WHAT IS EXPECTED ▸
Beginning with the first line, copy out each line of the material until the line containing "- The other" has been copied as well.

***** DATA *****

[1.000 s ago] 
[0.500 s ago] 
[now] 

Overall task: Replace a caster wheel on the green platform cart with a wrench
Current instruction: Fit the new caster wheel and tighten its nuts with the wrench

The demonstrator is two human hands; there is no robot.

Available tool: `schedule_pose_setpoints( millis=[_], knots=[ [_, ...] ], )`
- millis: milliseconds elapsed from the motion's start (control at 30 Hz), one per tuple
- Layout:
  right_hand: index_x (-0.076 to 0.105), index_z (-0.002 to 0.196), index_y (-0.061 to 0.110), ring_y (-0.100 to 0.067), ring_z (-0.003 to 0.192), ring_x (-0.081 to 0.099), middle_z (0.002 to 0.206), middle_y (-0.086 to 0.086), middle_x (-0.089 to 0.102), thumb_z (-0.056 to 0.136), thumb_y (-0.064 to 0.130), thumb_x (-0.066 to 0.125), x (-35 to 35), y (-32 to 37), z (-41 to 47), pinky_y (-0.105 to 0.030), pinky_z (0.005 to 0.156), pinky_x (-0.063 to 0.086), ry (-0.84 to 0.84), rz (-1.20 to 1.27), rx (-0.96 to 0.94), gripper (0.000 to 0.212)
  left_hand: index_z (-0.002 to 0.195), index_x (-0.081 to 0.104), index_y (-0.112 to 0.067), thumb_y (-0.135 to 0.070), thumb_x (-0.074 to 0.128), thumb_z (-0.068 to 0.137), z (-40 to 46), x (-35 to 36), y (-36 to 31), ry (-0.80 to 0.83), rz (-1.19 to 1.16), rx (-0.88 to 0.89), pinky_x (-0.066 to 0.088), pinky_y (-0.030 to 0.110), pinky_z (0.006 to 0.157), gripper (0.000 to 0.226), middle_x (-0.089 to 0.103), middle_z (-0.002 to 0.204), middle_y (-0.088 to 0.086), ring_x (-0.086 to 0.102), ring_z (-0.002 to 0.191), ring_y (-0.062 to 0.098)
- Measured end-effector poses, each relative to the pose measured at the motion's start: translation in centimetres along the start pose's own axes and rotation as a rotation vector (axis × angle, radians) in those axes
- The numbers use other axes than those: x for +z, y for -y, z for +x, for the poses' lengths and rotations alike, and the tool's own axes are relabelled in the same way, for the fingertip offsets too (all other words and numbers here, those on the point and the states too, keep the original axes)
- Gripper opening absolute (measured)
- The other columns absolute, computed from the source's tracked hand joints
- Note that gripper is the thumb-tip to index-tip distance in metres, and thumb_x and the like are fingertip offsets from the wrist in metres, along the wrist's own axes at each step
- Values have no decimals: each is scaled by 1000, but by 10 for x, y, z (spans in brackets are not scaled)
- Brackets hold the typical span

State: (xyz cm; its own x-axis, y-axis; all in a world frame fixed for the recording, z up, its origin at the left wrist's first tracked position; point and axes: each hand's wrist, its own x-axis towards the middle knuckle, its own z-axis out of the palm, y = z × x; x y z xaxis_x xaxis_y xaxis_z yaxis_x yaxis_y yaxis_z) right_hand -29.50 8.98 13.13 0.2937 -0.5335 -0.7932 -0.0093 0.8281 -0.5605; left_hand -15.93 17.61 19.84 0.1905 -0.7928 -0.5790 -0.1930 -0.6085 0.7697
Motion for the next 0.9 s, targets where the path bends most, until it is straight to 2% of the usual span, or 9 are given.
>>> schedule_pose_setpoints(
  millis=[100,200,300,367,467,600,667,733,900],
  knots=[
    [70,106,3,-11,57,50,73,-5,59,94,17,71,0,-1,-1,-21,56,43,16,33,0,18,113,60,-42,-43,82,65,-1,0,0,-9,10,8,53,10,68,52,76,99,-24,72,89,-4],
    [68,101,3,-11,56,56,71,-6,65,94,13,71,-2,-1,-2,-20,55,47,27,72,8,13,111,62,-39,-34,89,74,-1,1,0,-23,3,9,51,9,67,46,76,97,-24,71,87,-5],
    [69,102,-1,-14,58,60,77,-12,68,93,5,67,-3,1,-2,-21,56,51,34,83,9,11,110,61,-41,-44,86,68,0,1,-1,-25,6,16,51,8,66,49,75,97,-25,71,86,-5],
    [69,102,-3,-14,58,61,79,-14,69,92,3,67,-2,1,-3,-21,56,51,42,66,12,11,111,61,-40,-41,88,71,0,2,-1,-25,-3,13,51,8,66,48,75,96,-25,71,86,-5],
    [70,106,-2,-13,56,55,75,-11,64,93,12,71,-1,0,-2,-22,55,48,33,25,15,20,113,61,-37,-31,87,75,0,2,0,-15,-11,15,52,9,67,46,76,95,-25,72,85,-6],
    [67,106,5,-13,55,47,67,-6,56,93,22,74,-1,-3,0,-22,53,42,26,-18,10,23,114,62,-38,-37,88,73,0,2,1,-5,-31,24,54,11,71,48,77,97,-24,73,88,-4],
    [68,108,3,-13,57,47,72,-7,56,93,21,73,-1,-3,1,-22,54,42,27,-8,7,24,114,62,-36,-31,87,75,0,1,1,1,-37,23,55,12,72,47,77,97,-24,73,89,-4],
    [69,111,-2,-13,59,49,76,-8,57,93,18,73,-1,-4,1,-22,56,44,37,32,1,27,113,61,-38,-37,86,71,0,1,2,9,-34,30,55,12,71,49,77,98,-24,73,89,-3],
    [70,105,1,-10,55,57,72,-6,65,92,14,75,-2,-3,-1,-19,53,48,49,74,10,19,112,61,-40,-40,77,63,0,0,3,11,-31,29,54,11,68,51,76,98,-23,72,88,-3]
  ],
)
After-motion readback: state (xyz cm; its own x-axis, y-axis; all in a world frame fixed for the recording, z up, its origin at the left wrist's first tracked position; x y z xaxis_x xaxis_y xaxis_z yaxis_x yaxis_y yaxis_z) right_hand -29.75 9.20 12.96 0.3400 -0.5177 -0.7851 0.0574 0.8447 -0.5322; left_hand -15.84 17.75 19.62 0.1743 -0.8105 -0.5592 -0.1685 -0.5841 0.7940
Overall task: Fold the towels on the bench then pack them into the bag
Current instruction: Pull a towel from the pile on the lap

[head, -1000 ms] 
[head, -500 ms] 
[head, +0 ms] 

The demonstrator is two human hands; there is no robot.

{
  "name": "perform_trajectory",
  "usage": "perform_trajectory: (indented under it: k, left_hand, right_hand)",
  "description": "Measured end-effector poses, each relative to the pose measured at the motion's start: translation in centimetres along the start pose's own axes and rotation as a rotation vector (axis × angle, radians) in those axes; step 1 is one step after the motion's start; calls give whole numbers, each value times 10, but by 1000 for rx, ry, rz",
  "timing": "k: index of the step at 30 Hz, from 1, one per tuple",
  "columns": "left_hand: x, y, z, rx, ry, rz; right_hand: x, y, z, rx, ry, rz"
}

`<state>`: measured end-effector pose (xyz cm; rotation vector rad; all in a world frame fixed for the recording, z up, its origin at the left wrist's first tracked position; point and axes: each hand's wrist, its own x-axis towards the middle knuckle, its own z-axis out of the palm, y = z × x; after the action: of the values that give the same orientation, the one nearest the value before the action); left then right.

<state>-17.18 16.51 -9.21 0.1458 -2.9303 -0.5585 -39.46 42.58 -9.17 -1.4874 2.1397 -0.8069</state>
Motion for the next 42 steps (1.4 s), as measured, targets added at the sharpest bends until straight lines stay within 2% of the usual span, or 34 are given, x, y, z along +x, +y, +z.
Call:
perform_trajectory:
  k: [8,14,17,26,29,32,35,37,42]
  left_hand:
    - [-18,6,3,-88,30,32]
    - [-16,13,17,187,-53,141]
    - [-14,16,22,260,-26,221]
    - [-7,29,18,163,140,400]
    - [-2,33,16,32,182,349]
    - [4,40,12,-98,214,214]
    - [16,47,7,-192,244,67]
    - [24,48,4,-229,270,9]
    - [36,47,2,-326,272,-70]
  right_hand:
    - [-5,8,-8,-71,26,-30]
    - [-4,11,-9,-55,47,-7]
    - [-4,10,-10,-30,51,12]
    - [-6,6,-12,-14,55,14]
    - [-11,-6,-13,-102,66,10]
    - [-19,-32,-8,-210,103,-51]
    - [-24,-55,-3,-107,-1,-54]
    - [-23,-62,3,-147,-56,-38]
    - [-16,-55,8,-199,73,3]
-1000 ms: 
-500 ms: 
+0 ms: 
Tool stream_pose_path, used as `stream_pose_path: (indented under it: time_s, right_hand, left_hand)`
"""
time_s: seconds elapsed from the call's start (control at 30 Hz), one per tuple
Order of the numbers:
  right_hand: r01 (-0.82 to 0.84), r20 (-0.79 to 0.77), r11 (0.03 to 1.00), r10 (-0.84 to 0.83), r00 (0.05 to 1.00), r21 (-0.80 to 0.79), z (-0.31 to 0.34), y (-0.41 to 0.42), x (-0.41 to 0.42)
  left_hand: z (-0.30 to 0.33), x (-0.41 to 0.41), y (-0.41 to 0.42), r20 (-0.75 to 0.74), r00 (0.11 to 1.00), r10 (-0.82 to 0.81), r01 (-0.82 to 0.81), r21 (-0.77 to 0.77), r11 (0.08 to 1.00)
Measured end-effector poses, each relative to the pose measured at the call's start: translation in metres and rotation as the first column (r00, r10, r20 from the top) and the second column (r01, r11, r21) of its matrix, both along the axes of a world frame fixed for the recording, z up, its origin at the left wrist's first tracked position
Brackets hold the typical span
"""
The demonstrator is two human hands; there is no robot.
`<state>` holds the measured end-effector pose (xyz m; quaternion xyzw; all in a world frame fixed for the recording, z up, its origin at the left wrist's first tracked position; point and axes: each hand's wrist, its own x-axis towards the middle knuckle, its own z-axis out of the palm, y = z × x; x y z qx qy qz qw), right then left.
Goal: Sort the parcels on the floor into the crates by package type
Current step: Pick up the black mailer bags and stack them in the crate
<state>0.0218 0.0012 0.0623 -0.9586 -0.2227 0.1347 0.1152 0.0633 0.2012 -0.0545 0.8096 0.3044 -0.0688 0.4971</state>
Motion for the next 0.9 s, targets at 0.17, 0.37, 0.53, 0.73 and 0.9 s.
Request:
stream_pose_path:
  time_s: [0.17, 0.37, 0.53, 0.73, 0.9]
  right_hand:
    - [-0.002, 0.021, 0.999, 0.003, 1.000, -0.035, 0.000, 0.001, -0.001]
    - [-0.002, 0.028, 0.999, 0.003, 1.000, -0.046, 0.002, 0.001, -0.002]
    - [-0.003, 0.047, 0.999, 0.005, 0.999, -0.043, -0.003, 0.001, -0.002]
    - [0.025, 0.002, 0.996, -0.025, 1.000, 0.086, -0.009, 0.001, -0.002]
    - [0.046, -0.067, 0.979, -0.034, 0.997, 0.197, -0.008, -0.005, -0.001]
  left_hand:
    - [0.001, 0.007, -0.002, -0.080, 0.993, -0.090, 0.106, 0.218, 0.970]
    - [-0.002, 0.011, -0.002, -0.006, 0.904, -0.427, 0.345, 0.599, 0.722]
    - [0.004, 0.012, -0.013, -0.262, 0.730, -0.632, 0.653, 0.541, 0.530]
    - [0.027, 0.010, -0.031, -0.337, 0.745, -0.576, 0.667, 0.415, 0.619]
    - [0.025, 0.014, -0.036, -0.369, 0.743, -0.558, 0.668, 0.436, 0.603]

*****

SOLUTION TO THIS EXERCISE ▸
[1.000 s ago] 
[0.500 s ago] 
[now] 

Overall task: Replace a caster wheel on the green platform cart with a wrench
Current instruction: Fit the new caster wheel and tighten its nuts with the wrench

The demonstrator is two human hands; there is no robot.

Available tool: `schedule_pose_setpoints( millis=[_], knots=[ [_, ...] ], )`
- millis: milliseconds elapsed from the motion's start (control at 30 Hz), one per tuple
- Layout:
  right_hand: index_x (-0.076 to 0.105), index_z (-0.002 to 0.196), index_y (-0.061 to 0.110), ring_y (-0.100 to 0.067), ring_z (-0.003 to 0.192), ring_x (-0.081 to 0.099), middle_z (0.002 to 0.206), middle_y (-0.086 to 0.086), middle_x (-0.089 to 0.102), thumb_z (-0.056 to 0.136), thumb_y (-0.064 to 0.130), thumb_x (-0.066 to 0.125), x (-35 to 35), y (-32 to 37), z (-41 to 47), pinky_y (-0.105 to 0.030), pinky_z (0.005 to 0.156), pinky_x (-0.063 to 0.086), ry (-0.84 to 0.84), rz (-1.20 to 1.27), rx (-0.96 to 0.94), gripper (0.000 to 0.212)
  left_hand: index_z (-0.002 to 0.195), index_x (-0.081 to 0.104), index_y (-0.112 to 0.067), thumb_y (-0.135 to 0.070), thumb_x (-0.074 to 0.128), thumb_z (-0.068 to 0.137), z (-40 to 46), x (-35 to 36), y (-36 to 31), ry (-0.80 to 0.83), rz (-1.19 to 1.16), rx (-0.88 to 0.89), pinky_x (-0.066 to 0.088), pinky_y (-0.030 to 0.110), pinky_z (0.006 to 0.157), gripper (0.000 to 0.226), middle_x (-0.089 to 0.103), middle_z (-0.002 to 0.204), middle_y (-0.088 to 0.086), ring_x (-0.086 to 0.102), ring_z (-0.002 to 0.191), ring_y (-0.062 to 0.098)
- Measured end-effector poses, each relative to the pose measured at the motion's start: translation in centimetres along the start pose's own axes and rotation as a rotation vector (axis × angle, radians) in those axes
- The numbers use other axes than those: x for +z, y for -y, z for +x, for the poses' lengths and rotations alike, and the tool's own axes are relabelled in the same way, for the fingertip offsets too (all other words and numbers here, those on the point and the states too, keep the original axes)
- Gripper opening absolute (measured)
- The other columns absolute, computed from the source's tracked hand joints

Nothing else is needed to complete the exercise.